--- Required work ---
Which of the lines in the data below contain the string "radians"? Copy each of them.

::: The data

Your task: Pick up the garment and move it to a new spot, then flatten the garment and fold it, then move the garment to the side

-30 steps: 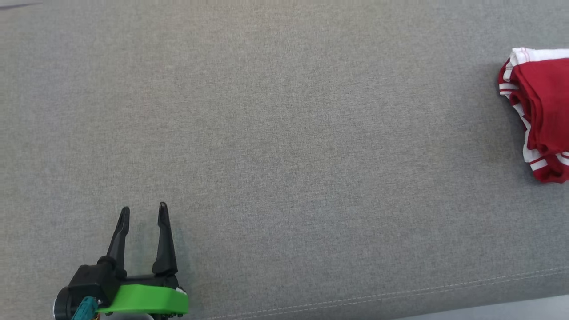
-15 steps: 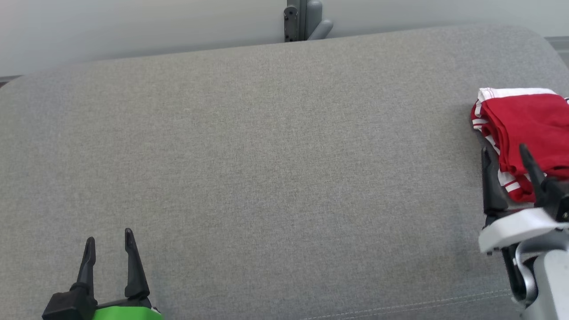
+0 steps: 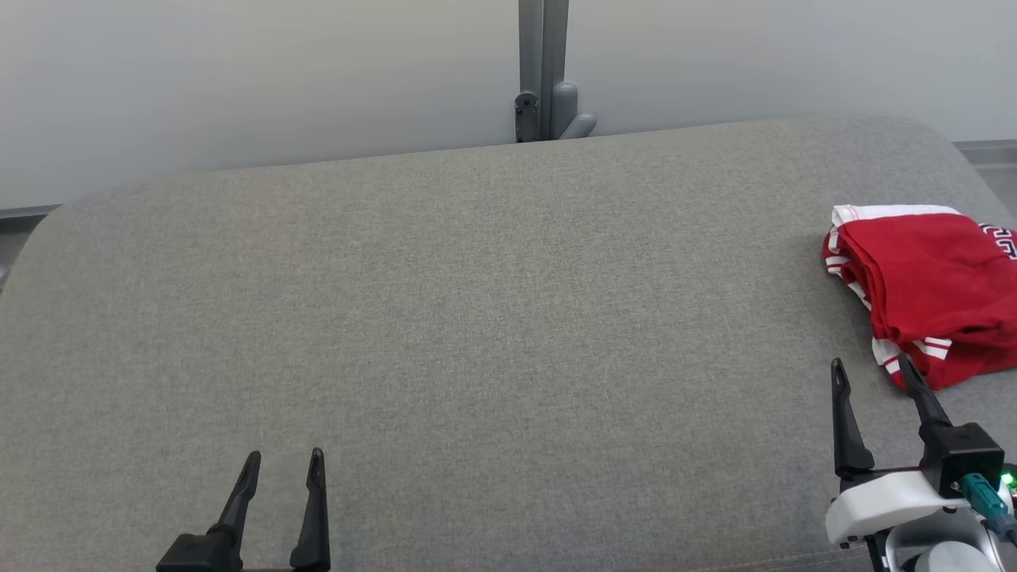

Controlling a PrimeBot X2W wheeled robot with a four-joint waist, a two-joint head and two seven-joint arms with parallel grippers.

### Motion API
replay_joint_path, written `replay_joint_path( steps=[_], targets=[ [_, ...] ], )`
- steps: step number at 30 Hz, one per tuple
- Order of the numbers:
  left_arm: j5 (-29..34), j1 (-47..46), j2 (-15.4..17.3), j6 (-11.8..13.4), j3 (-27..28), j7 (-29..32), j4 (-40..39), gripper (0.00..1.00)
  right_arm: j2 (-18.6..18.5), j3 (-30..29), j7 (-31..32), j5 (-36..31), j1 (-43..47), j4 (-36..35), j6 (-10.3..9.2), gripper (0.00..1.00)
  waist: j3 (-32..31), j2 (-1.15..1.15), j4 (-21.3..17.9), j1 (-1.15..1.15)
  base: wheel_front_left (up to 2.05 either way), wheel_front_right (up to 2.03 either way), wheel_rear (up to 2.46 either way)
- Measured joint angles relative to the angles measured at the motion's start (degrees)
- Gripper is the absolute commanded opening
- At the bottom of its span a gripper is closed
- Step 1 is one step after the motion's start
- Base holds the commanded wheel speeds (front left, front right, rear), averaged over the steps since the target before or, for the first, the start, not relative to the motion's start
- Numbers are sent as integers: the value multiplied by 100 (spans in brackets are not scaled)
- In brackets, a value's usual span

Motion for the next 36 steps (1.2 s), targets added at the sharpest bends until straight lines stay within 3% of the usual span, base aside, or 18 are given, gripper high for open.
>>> replay_joint_path(
  steps=[9, 36],
  targets=[
    [-73, -18, 9, -56, -46, 0, 177, 100, 44, -197, -1, -161, 130, 54, 0, 100, -102, 0, -60, 0, 0, 0, 0],
    [-105, 18, -7, -65, -4, 0, 336, 100, 86, -70, 4, -377, 90, 160, 1, 100, -108, 0, -19, 0, 0, 0, 0]
  ],
)
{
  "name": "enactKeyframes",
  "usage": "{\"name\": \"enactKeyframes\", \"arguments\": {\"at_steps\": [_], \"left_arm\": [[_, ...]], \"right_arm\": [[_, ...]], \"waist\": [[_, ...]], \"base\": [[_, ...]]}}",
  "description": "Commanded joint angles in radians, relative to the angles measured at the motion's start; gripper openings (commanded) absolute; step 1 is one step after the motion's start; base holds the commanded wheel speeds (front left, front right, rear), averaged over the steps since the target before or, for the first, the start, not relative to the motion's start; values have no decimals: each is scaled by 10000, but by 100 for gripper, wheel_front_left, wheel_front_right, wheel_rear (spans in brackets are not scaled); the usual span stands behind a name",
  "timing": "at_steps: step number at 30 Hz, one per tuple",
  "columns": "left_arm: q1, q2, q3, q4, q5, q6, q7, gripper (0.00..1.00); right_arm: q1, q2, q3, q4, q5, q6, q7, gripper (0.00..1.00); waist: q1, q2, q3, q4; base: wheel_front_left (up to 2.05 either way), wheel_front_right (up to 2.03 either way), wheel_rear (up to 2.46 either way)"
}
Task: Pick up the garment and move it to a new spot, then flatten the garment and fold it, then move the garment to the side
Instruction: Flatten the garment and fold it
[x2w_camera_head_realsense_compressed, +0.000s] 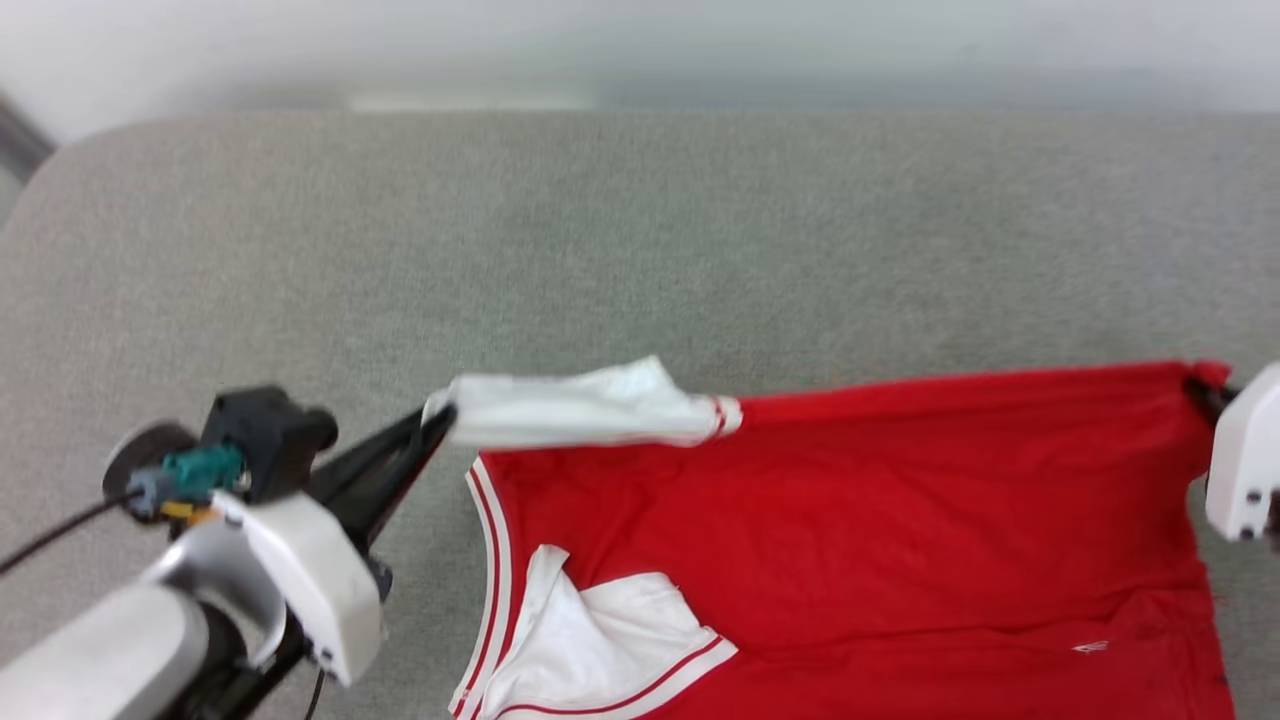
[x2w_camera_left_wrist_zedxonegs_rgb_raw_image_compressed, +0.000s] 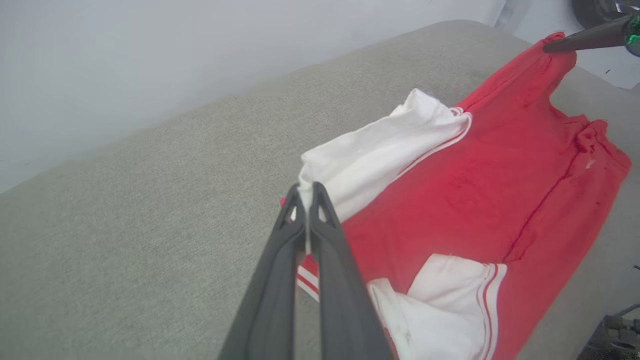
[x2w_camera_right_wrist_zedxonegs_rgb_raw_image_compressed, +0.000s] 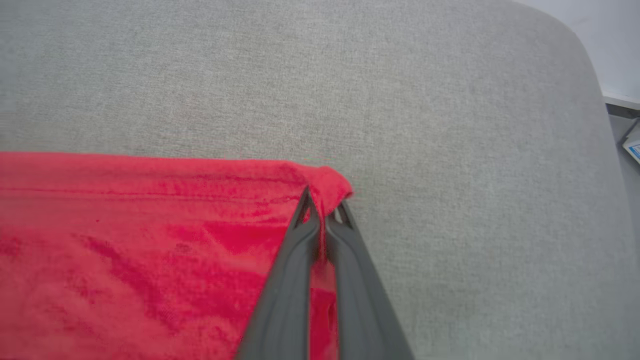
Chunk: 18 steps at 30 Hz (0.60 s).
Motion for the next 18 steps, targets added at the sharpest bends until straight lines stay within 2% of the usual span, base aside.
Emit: {"name": "enactKeyframes", "arguments": {"at_steps": [1,8,14,18], "left_arm": [[394,147,43,-141,-106,186,-121,0],[2083,550,-130,-470,-768,687,-560,0],[3040,443,-594,-100,-1217,616,-549,0],[3302,200,-998,518,-1091,495,-463,0]], "right_arm": [[477,78,-112,-319,79,-8,-111,0],[2429,390,-430,-1652,305,-8,-86,0],[3533,138,-400,-1691,553,-8,-12,0],[3923,-195,11,-1530,612,-9,-115,0]], "waist": [[1,0,-372,-178],[1,0,-663,-308],[1,0,-686,-311],[1,0,-671,-322]], "base": [[0,0,0],[0,0,0],[0,0,0],[0,0,0]]}}
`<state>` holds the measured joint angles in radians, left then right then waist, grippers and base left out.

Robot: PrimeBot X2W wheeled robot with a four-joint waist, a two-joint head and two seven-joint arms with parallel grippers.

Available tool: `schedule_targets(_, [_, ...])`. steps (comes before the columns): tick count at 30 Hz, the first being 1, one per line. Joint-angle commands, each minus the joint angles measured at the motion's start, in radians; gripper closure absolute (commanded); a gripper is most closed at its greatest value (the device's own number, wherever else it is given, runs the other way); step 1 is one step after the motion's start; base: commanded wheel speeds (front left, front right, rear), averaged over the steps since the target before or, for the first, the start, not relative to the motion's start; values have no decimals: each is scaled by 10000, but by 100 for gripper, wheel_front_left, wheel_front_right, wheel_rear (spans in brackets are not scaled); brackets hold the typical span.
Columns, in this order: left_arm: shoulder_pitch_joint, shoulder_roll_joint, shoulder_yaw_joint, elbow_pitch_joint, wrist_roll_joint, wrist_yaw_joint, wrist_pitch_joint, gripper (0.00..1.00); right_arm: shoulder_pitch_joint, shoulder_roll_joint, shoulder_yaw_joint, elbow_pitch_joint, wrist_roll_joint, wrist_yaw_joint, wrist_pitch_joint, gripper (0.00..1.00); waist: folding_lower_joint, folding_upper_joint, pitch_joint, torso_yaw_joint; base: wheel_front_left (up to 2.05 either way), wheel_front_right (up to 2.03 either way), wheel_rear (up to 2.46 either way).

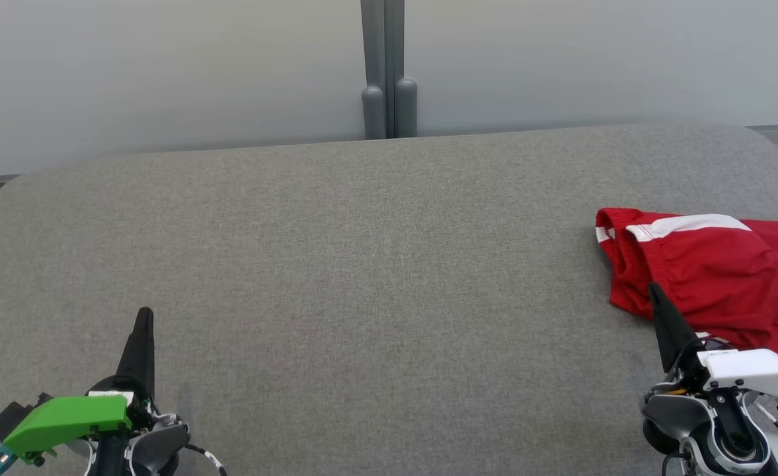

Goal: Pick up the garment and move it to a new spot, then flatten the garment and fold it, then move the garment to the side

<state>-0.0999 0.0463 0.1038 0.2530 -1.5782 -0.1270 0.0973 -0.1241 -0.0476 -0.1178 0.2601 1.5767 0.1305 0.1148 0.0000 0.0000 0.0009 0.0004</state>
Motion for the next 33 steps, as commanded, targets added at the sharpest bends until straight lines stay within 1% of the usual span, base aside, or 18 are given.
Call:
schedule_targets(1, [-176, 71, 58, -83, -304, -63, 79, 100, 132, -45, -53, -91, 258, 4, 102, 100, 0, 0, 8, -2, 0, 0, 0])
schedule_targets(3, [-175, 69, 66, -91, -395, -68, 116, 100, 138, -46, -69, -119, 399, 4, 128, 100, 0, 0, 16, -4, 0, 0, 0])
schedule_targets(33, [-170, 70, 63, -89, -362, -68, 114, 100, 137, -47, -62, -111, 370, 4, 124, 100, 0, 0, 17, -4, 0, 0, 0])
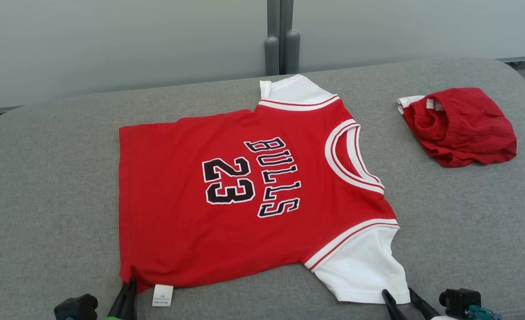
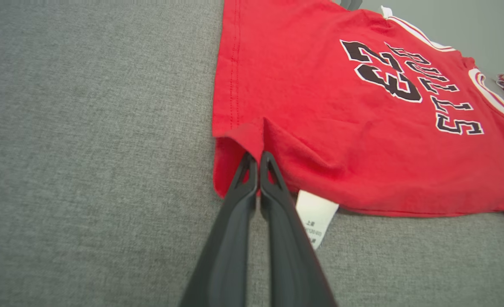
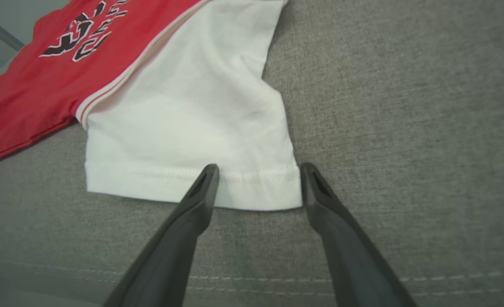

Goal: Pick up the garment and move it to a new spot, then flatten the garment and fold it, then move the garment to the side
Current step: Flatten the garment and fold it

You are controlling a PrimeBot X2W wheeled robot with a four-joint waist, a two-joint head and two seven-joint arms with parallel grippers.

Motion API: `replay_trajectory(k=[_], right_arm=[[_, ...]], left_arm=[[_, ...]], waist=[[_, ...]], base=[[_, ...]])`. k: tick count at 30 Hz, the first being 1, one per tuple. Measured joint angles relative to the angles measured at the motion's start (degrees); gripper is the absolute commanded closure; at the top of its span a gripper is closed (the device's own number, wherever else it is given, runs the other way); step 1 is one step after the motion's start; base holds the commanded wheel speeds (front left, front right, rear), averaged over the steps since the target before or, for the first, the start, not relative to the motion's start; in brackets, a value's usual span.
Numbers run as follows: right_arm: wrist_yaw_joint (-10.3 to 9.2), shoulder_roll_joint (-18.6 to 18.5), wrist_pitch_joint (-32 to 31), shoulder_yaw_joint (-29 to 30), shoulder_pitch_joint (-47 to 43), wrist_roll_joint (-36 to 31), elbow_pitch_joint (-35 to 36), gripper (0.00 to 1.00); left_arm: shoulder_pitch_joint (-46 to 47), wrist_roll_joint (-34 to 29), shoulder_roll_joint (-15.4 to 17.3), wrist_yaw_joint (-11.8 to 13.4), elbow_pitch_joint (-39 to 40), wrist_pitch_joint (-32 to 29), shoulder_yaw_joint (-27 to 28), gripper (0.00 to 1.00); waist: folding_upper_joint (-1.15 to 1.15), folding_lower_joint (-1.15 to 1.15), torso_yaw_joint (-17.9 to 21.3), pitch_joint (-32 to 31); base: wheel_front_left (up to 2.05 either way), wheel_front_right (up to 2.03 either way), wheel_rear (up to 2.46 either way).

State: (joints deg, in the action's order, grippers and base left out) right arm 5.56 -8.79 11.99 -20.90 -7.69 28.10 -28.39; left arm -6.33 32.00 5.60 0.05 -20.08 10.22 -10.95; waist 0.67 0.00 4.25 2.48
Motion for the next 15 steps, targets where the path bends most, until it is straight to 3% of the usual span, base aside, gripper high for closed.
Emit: replay_trajectory(k=[2, 4, 5, 6, 15], right_arm=[[0.41, 0.2, 0.0, -0.2, 0.3, 0.1, -0.4, 0.55], [0.41, 0.2, 0.0, -0.2, 0.6, 0.1, -0.8, 0.76], [0.42, 0.2, 0.0, -0.3, 1.0, 0.2, -1.0, 0.96], [0.48, 0.2, 0.0, -0.5, 1.2, 0.2, -1.1, 1.00], [1.10, -0.4, 0.1, -1.5, 3.5, 1.2, 2.8, 1.00]], left_arm=[[0.5, 0.0, 0.0, 0.0, 0.0, 0.0, 0.0, 1.00], [0.5, 0.0, 0.0, 0.0, 0.0, 0.2, 0.0, 1.00], [0.5, 0.0, 0.0, 0.0, 0.0, 0.2, 0.0, 1.00], [0.5, 0.0, 0.0, 0.0, 0.1, 0.4, 0.0, 1.00], [0.7, 0.0, 0.3, 0.0, 1.4, 1.4, 1.5, 1.00]], waist=[[0.00, 0.00, 0.0, 0.1], [0.00, 0.00, 0.1, 0.2], [0.00, 0.00, 0.0, 0.2], [0.00, 0.00, 0.0, 0.3], [0.00, 0.00, 0.6, 0.7]], base=[[0.00, 0.00, 0.00], [0.00, 0.00, 0.00], [0.00, 0.00, 0.00], [0.00, 0.00, 0.00], [0.00, 0.00, 0.00]])
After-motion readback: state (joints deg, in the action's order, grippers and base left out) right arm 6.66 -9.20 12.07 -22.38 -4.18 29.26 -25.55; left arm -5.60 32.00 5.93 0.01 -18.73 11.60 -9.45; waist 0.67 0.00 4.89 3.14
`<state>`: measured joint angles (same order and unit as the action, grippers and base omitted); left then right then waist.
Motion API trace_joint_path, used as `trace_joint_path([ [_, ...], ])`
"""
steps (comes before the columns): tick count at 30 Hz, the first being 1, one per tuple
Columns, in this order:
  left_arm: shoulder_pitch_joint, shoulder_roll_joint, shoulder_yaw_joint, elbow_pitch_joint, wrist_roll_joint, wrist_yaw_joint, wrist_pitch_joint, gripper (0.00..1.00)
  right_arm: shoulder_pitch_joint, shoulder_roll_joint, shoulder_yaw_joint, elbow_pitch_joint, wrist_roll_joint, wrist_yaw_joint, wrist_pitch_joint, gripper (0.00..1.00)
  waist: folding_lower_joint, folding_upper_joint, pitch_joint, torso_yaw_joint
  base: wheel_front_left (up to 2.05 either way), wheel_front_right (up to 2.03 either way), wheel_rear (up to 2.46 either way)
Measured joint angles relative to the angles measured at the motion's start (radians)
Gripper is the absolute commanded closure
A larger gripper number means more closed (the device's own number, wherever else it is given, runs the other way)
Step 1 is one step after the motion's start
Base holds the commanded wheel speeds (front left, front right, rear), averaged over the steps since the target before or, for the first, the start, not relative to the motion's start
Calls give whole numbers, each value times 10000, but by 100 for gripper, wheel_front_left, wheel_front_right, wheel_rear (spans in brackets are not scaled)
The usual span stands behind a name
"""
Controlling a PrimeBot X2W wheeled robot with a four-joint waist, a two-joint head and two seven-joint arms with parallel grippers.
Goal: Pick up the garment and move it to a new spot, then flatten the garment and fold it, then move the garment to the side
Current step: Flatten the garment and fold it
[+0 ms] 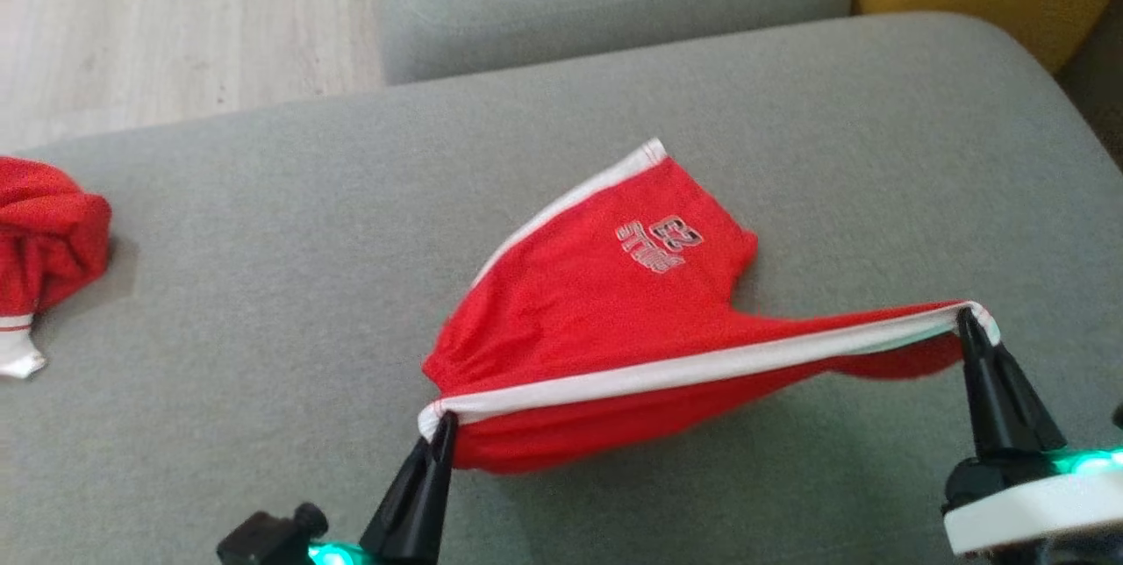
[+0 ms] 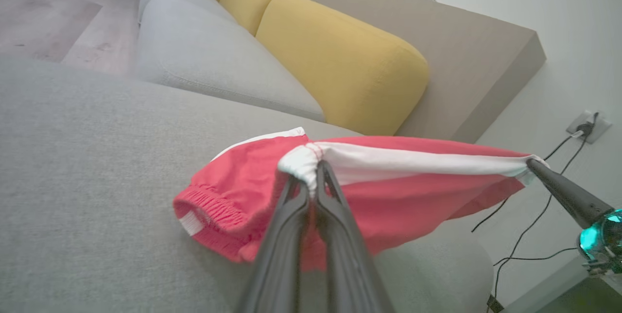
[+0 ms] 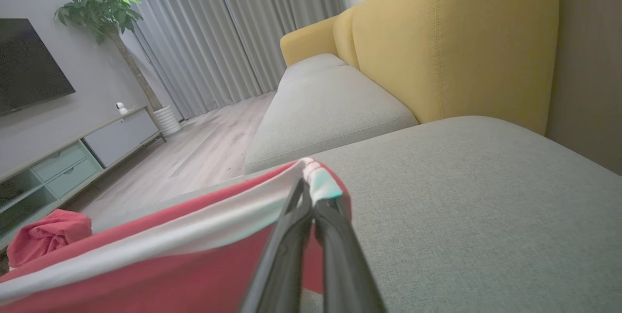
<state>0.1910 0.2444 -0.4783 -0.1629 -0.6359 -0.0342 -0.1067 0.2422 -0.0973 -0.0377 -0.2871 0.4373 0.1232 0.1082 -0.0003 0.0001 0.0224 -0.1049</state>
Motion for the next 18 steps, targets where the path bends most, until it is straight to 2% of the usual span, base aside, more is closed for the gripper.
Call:
trace_joint_path([
  [4,31,-380,-58,58,-673,52,238,100,-184,84,-211,107,-245,0,453,100,3,0,122,271,0,0,0],
  [8,-149,-635,-121,738,-865,81,550,100,-1310,77,-167,1152,-251,0,683,100,3,0,554,497,0,0,0],
  [13,-1250,-1243,-77,1561,-1331,94,631,100,-3445,-558,84,2721,-284,0,955,100,6,0,1312,881,0,0,0],
  [18,-2890,-1578,-90,2495,-1384,65,702,100,-5399,-1281,476,4146,-240,0,1358,100,7,0,2113,1411,0,0,0],
])
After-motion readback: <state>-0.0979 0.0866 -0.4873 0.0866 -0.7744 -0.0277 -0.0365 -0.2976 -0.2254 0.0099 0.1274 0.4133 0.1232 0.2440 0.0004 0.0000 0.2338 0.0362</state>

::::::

--- Answer for the task ---
  "description": "Commanded joint angles in radians, relative to the angles measured at the motion's start; gripper openings (commanded) absolute; step 1 is one step after the motion's start; base holds the commanded wheel speeds (front left, front right, rear), averaged over the steps since the target before or, for the first, the start, not relative to the motion's start; values have no decimals: each is scaled by 10000, but by 100 for gripper, wheel_front_left, wheel_front_right, wheel_rear (spans in brackets are not scaled); the usual span stands behind a name",
`<state>` holds the measured joint angles in radians, left then right then waist, grippers and base left out.
Available tool: `schedule_targets(_, [_, ...])`. steps (comes before the columns): tick count at 30 Hz, the first being 1, one per line. Joint-angle commands, each minus the joint angles measured at the motion's start, in radians; gripper closure absolute (commanded); a gripper is most closed at its greatest value (the device's own number, wherever else it is given, runs the other way); step 1 is one step after the motion's start; base: commanded wheel speeds (front left, front right, rear), averaged over the steps since the target before or, for the first, the start, not relative to the motion's start; values have no decimals: each is scaled by 10000, but by 100 for gripper, wheel_front_left, wheel_front_right, wheel_rear (spans in brackets are not scaled); brackets hold the typical span.
Measured joint angles relative to the angles measured at the motion's start (radians)

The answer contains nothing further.